# Seqkmer
Seqkmer is a Rust library for high-throughput sequence IO and k-mer based analyses. It provides fast readers for FASTA/FASTQ (including gzipped streams), k-mer minimizer scanning, and utilities to parallelise bulk sequence processing.
## Highlights
- **Universal FASTX readers**: Seamlessly handle FASTA, FASTQ, interleaved paired-end, and dual-file paired-end datasets through a unified API. Automatic format detection and transparent gzip support are included.
- **Quality-aware FASTQ parsing**: Optional quality-score thresholds to soft-mask low-quality bases while preserving original sequence layout.
- **Buffered & streaming modes**: Choose between streaming (`FastaReader`, `FastqReader`) or buffered variants (`BufferFastaReader`) depending on your throughput/memory trade-offs.
- **Minimizer-based k-mer scanning**: The `mmscanner` module exposes `scan_sequence` and `MinimizerIterator` for fast k-mer/minimizer enumeration with configurable windows.
- **Parallel orchestration**: Utilities in `parallel` coordinate multi-threaded reading and processing pipelines using scoped thread pools.
## Getting Started
Add Seqkmer to your project:
```bash
cargo add seqkmer
```
### Reading FASTA or FASTQ
```rust
use seqkmer::{FastxReader, OptionPair, Reader};
use std::path::Path;
fn main() -> std::io::Result<()> {
// Single FASTQ file (auto-detects FASTA vs FASTQ and gzip)
let path = Path::new("tests/data/test.fastq");
let mut reader = FastxReader::from_paths(OptionPair::Single(path), 0, 18)?;
while let Some(batch) = reader.next()? {
for entry in batch {
println!(
"[{}] {} (len={})",
entry.header.format as u8,
entry.header.id,
entry.body.single().unwrap().len()
);
}
}
Ok(())
}
```
For paired-end data, provide a pair of paths.

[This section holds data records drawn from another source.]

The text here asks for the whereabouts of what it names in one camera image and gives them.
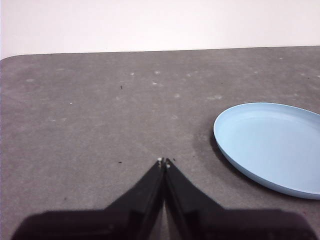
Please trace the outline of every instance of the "gray mat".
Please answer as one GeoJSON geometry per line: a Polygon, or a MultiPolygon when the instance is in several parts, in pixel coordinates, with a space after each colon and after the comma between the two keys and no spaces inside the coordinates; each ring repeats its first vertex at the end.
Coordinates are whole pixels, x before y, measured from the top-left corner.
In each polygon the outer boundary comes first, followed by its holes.
{"type": "Polygon", "coordinates": [[[3,240],[31,214],[106,207],[158,157],[226,208],[295,211],[320,235],[320,201],[253,182],[212,139],[242,103],[320,113],[319,46],[14,56],[1,88],[3,240]]]}

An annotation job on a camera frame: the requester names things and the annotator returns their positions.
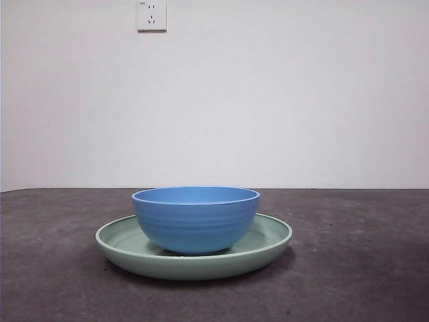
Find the electrical outlet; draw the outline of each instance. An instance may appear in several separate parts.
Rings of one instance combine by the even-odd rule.
[[[137,2],[137,30],[139,32],[167,30],[167,1]]]

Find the light green dish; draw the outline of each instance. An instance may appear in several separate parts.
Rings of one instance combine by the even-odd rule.
[[[207,256],[182,256],[148,240],[132,215],[102,226],[95,234],[106,257],[132,273],[164,280],[210,280],[251,272],[273,262],[286,248],[292,228],[257,213],[233,247]]]

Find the ridged bowl exterior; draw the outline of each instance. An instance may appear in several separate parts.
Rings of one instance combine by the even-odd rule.
[[[181,205],[133,199],[140,228],[158,246],[206,254],[232,246],[253,223],[257,197],[237,202]]]

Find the bowl rim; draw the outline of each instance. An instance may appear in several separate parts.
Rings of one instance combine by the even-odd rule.
[[[228,189],[235,189],[235,190],[242,190],[242,191],[250,191],[252,193],[255,193],[255,196],[246,198],[246,199],[237,199],[232,201],[219,201],[219,202],[213,202],[213,203],[166,203],[162,201],[151,201],[151,200],[145,200],[141,198],[137,198],[136,195],[145,191],[152,191],[152,190],[164,190],[164,189],[180,189],[180,188],[228,188]],[[133,193],[131,195],[131,199],[134,201],[137,201],[139,203],[153,203],[156,205],[177,205],[177,206],[199,206],[199,205],[226,205],[230,203],[242,203],[245,201],[250,201],[253,199],[258,199],[261,195],[259,192],[251,189],[246,188],[237,188],[235,186],[165,186],[162,188],[152,188],[152,189],[145,189],[137,191],[136,193]]]

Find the gray floor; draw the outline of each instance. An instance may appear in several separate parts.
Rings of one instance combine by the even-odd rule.
[[[137,189],[1,194],[2,321],[429,321],[429,191],[258,189],[294,228],[273,264],[172,282],[128,273],[95,231]]]

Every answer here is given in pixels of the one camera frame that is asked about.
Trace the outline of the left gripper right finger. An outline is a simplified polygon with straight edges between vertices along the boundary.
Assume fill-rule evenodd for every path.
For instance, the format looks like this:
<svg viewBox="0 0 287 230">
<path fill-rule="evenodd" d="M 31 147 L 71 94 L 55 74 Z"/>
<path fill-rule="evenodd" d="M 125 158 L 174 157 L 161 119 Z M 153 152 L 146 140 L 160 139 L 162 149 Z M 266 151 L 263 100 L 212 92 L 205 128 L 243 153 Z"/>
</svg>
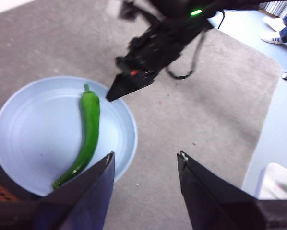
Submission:
<svg viewBox="0 0 287 230">
<path fill-rule="evenodd" d="M 194 230 L 287 230 L 287 199 L 257 199 L 184 151 L 177 154 L 181 194 Z"/>
</svg>

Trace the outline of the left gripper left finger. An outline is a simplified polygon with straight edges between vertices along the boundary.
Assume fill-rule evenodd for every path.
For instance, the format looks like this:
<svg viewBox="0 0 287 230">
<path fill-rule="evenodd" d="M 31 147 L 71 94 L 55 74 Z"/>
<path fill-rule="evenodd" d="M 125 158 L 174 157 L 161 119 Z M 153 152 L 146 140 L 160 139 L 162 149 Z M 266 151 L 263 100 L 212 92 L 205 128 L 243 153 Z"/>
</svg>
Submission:
<svg viewBox="0 0 287 230">
<path fill-rule="evenodd" d="M 112 196 L 115 153 L 110 152 L 59 189 L 20 197 L 0 182 L 0 230 L 101 230 Z"/>
</svg>

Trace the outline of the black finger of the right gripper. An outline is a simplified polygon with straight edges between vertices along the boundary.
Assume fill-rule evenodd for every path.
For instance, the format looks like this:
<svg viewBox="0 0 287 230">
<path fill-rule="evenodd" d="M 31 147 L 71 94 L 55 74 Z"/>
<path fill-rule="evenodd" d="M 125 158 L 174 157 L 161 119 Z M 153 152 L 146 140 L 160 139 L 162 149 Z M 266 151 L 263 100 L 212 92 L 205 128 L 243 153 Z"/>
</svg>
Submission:
<svg viewBox="0 0 287 230">
<path fill-rule="evenodd" d="M 154 82 L 156 74 L 141 71 L 122 72 L 115 76 L 114 81 L 107 92 L 106 99 L 111 102 Z"/>
</svg>

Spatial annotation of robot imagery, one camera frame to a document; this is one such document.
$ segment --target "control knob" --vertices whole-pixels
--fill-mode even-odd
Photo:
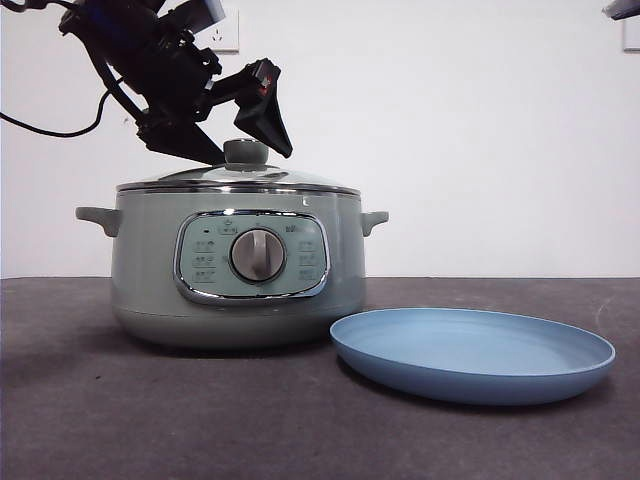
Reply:
[[[284,247],[273,233],[254,229],[240,235],[231,247],[236,272],[251,282],[275,277],[284,264]]]

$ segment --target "wall outlet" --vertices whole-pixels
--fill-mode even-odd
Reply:
[[[238,7],[224,7],[227,15],[224,20],[216,23],[209,30],[211,35],[211,50],[218,53],[240,51],[240,12]]]
[[[623,20],[623,48],[625,52],[640,52],[640,17]]]

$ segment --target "pot base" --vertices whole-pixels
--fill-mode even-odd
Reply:
[[[325,337],[331,324],[361,308],[333,308],[299,315],[171,316],[133,312],[118,307],[113,313],[134,337],[171,347],[201,350],[242,350],[277,347]]]

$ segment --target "blue plate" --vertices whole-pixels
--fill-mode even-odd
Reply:
[[[331,327],[338,354],[375,382],[458,403],[533,405],[591,388],[615,349],[580,328],[479,310],[401,308]]]

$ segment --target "lid knob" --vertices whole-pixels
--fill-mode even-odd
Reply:
[[[224,159],[229,163],[264,165],[269,158],[269,147],[252,138],[239,138],[224,142]]]

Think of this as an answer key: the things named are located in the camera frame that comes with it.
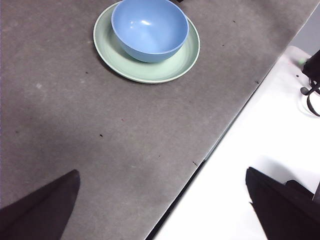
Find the white surface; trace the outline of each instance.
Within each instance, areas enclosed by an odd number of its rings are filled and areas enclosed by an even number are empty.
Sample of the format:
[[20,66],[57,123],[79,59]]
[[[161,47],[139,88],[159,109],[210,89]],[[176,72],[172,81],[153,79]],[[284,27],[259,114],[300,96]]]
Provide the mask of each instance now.
[[[295,65],[308,57],[295,47],[280,57],[155,240],[265,240],[249,203],[249,166],[316,191],[320,118],[308,112],[300,93],[301,87],[310,88],[308,77]],[[320,96],[311,100],[320,107]]]

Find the bowl rim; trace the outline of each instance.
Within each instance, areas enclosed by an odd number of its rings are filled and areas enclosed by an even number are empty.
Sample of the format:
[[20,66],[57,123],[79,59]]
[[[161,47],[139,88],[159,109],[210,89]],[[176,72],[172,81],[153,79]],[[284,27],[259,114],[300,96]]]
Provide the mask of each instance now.
[[124,41],[124,40],[120,37],[120,35],[118,34],[118,32],[116,31],[116,29],[115,29],[115,27],[114,27],[114,26],[115,26],[115,25],[114,25],[114,13],[116,12],[116,10],[117,10],[118,7],[120,6],[120,4],[122,4],[124,1],[126,1],[126,0],[120,1],[120,2],[117,4],[117,6],[115,7],[115,9],[113,10],[112,15],[111,15],[111,25],[112,25],[112,29],[113,29],[115,35],[119,38],[119,40],[120,40],[122,43],[124,43],[125,45],[127,45],[129,48],[131,48],[131,49],[133,49],[133,50],[135,50],[135,51],[137,51],[137,52],[139,52],[139,53],[142,53],[142,54],[163,55],[163,54],[168,54],[168,53],[171,53],[171,52],[174,52],[174,51],[178,50],[179,48],[181,48],[181,46],[182,46],[182,45],[185,43],[185,41],[187,40],[188,35],[189,35],[189,29],[190,29],[190,27],[189,27],[189,21],[188,21],[188,19],[187,19],[187,16],[186,16],[185,13],[180,9],[180,7],[178,7],[178,6],[177,6],[176,4],[174,4],[173,2],[171,2],[171,1],[169,1],[169,0],[162,0],[162,1],[166,1],[166,2],[168,2],[168,3],[170,3],[170,4],[172,4],[172,5],[173,5],[176,9],[178,9],[178,10],[180,11],[180,13],[183,15],[184,20],[185,20],[185,22],[186,22],[186,34],[185,34],[185,36],[184,36],[183,41],[182,41],[178,46],[176,46],[175,48],[172,48],[172,49],[167,50],[167,51],[162,51],[162,52],[146,52],[146,51],[141,51],[141,50],[139,50],[139,49],[136,49],[136,48],[130,46],[130,44],[128,44],[126,41]]

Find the table surface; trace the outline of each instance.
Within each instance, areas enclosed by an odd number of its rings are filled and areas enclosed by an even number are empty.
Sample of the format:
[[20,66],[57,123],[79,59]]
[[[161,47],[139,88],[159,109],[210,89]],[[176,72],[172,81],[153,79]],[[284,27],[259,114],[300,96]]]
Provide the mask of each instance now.
[[318,0],[184,0],[199,59],[158,85],[97,55],[94,23],[113,3],[1,1],[1,205],[78,169],[64,239],[144,239]]
[[[320,119],[308,111],[307,97],[300,93],[301,87],[310,87],[297,65],[308,57],[291,46],[279,58],[155,240],[265,240],[249,203],[248,167],[316,191],[320,161],[314,150],[320,128],[311,126]],[[320,109],[320,95],[311,101]]]

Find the bowl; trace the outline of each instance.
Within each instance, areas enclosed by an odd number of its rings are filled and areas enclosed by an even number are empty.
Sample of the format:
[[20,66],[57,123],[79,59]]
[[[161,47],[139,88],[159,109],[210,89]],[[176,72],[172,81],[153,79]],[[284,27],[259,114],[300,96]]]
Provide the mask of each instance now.
[[123,0],[114,9],[111,24],[120,46],[147,63],[173,56],[189,33],[187,17],[169,0]]

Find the green plate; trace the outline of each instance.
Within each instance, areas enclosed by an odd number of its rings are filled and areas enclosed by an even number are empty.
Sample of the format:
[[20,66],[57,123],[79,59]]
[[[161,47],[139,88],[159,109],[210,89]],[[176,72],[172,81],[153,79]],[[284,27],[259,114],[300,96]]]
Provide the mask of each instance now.
[[172,57],[162,62],[147,63],[128,55],[120,47],[111,25],[111,15],[117,4],[118,2],[100,14],[94,25],[93,39],[101,58],[118,74],[140,83],[159,84],[181,77],[196,63],[200,39],[189,18],[188,38]]

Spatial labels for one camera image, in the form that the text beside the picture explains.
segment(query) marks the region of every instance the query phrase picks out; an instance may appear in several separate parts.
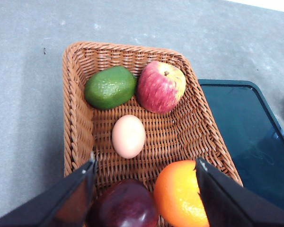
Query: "gray floor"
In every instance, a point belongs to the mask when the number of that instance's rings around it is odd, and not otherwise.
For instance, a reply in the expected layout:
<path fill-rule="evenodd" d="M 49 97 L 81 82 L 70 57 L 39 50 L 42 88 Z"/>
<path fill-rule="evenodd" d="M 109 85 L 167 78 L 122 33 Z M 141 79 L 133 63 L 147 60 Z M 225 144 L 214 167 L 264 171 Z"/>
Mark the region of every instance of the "gray floor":
<path fill-rule="evenodd" d="M 283 12 L 218 0 L 0 0 L 0 216 L 63 175 L 62 52 L 82 40 L 170 48 L 200 79 L 253 81 L 284 129 Z"/>

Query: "plum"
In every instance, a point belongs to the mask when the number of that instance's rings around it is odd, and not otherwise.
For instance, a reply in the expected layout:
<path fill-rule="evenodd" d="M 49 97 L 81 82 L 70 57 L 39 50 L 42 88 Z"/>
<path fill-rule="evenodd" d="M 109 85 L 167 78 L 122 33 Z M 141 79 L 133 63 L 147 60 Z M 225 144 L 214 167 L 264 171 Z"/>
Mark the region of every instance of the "plum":
<path fill-rule="evenodd" d="M 88 227 L 155 227 L 159 215 L 151 193 L 135 179 L 113 184 L 94 202 Z"/>

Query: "mandarin orange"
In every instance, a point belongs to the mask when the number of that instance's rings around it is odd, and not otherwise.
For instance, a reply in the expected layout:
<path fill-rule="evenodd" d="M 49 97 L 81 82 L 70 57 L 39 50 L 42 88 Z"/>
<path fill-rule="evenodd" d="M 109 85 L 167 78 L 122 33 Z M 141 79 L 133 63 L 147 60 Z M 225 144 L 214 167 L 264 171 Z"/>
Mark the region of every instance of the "mandarin orange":
<path fill-rule="evenodd" d="M 193 160 L 173 162 L 161 171 L 155 183 L 157 209 L 174 227 L 209 226 L 194 168 Z"/>

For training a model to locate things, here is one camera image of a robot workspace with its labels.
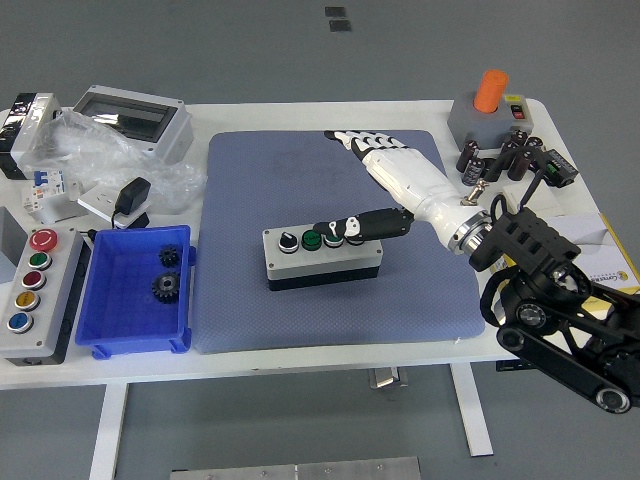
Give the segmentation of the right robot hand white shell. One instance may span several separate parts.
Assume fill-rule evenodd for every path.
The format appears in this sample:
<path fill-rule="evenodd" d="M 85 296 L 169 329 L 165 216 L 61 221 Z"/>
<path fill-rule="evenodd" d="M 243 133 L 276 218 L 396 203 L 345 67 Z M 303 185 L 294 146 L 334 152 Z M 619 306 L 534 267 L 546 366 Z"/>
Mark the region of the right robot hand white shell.
<path fill-rule="evenodd" d="M 401 207 L 320 222 L 314 232 L 363 242 L 403 236 L 413 222 L 423 221 L 450 251 L 470 253 L 477 247 L 489 228 L 488 214 L 479 206 L 463 205 L 456 187 L 420 151 L 383 133 L 327 131 L 325 136 L 353 152 Z"/>

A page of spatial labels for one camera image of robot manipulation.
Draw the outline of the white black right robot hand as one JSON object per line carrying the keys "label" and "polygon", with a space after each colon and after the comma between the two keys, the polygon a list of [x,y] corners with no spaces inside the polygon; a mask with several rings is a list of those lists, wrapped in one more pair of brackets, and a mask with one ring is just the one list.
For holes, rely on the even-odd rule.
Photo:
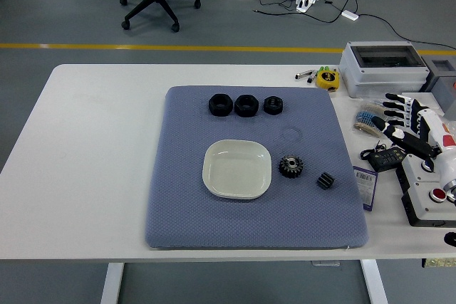
{"label": "white black right robot hand", "polygon": [[388,120],[374,116],[371,122],[391,141],[440,173],[440,186],[455,193],[455,139],[442,118],[418,100],[387,93],[383,102]]}

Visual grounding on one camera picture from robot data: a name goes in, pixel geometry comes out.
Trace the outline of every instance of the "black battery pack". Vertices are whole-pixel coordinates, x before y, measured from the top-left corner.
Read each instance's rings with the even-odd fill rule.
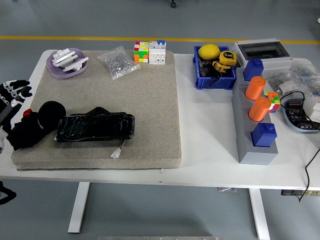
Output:
[[[64,116],[54,135],[57,142],[129,140],[135,135],[135,117],[102,107],[84,114]]]

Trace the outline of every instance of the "gray floor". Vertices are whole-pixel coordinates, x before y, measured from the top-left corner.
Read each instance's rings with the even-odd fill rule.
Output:
[[[29,79],[47,49],[110,50],[133,41],[17,40],[4,36],[211,38],[320,41],[317,0],[4,0],[0,2],[0,82]],[[320,70],[319,44],[284,44]],[[168,41],[191,54],[204,42]],[[81,234],[68,234],[76,182],[3,179],[17,198],[0,206],[0,239],[97,240],[98,236],[219,236],[256,240],[249,192],[216,188],[92,183]],[[272,240],[320,239],[320,198],[261,190]]]

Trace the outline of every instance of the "colorful cube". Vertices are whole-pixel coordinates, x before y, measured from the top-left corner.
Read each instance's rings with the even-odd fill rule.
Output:
[[[139,63],[149,62],[149,42],[136,41],[133,49],[134,61]]]
[[[269,113],[275,113],[280,106],[279,95],[274,91],[264,91],[264,96],[270,100],[271,107],[269,108]]]

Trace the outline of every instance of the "orange cup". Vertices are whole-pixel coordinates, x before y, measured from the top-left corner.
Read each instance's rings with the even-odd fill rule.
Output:
[[[266,80],[261,76],[254,76],[244,95],[250,100],[256,100],[266,85]]]
[[[268,98],[261,96],[255,100],[251,110],[249,111],[249,118],[255,122],[261,122],[267,114],[271,102]]]

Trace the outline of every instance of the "gray stand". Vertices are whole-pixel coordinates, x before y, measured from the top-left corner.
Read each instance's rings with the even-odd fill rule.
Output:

Interleaved FASTQ is detected automatically; separate R1/R2 files are also supported:
```rust
let paths = OptionPair::Pair(
Path::new("reads_R1.fastq"),
Path::new("reads_R2.fastq"),
);
let mut reader = FastxReader::from_paths(paths, 0, 0)?;
```
### K-mer Minimizer Scanning
```rust
use seqkmer::{scan_sequence, Meros, MinimizerIterator};
use seqkmer::reader::Reader;
fn main() -> std::io::Result<()> {
let meros = Meros::new(15, 5, Some(0), None, None); // (k, window, seed, min, max)
let mut reader = seqkmer::FastaReader::from_path("tests/data/test.fasta", 0)?;
while let Some(batch) = reader.next()? {
for base in batch {
let mut minimizers: Vec<_> = scan_sequence(&base, &meros).collect();
println!("{} -> {} minimizers", base.header.id, minimizers.len());
}
}
Ok(())
}
```
### Parallel Pipelines
Use `read_parallel` when you need to map a function across batches using multiple threads:
```rust
use seqkmer::{read_parallel, FastaReader, Meros, ParallelResult, Reader};
fn main() -> std::io::Result<()> {
let meros = Meros::new(11, 3, Some(0), None, None);
let mut reader = FastaReader::from_path("tests/data/test.fasta", 0)?;
read_parallel(
&mut reader,
4, // threads
&meros,
|seqs| seqs.len(), // work: count sequences per batch
|result: &mut ParallelResult<usize>| {
let mut total = 0;
while let Some(count) = result.next() {
total += count.unwrap();
}
println!("processed {} batches", total);
},
)?;
Ok(())
}
```
## Feature Overview
| `fasta` | FASTA readers (streaming + buffered) |
| `fastq` | FASTQ reader with automatic interleaved detection and quality masking |
| `fastx` | Format-agnostic wrapper over FASTA/FASTQ readers |
| `reader` | Misc IO utilities (gzip detection, trim helpers, file format detection) |
| `parallel` | Threaded reader orchestration using scoped thread pools |
| `mmscanner` | Minimizer scanning over DNA sequences |
| `feat` | K-mer feature helper types (`Meros`, constants) |
| `utils::OptionPair` | Helper enum for representing single vs paired resources |
## Testing
All functionality is covered by unit and doc tests. Run the full suite with:
```bash
cargo test
```
## License
Seqkmer is distributed under the terms of the MIT License.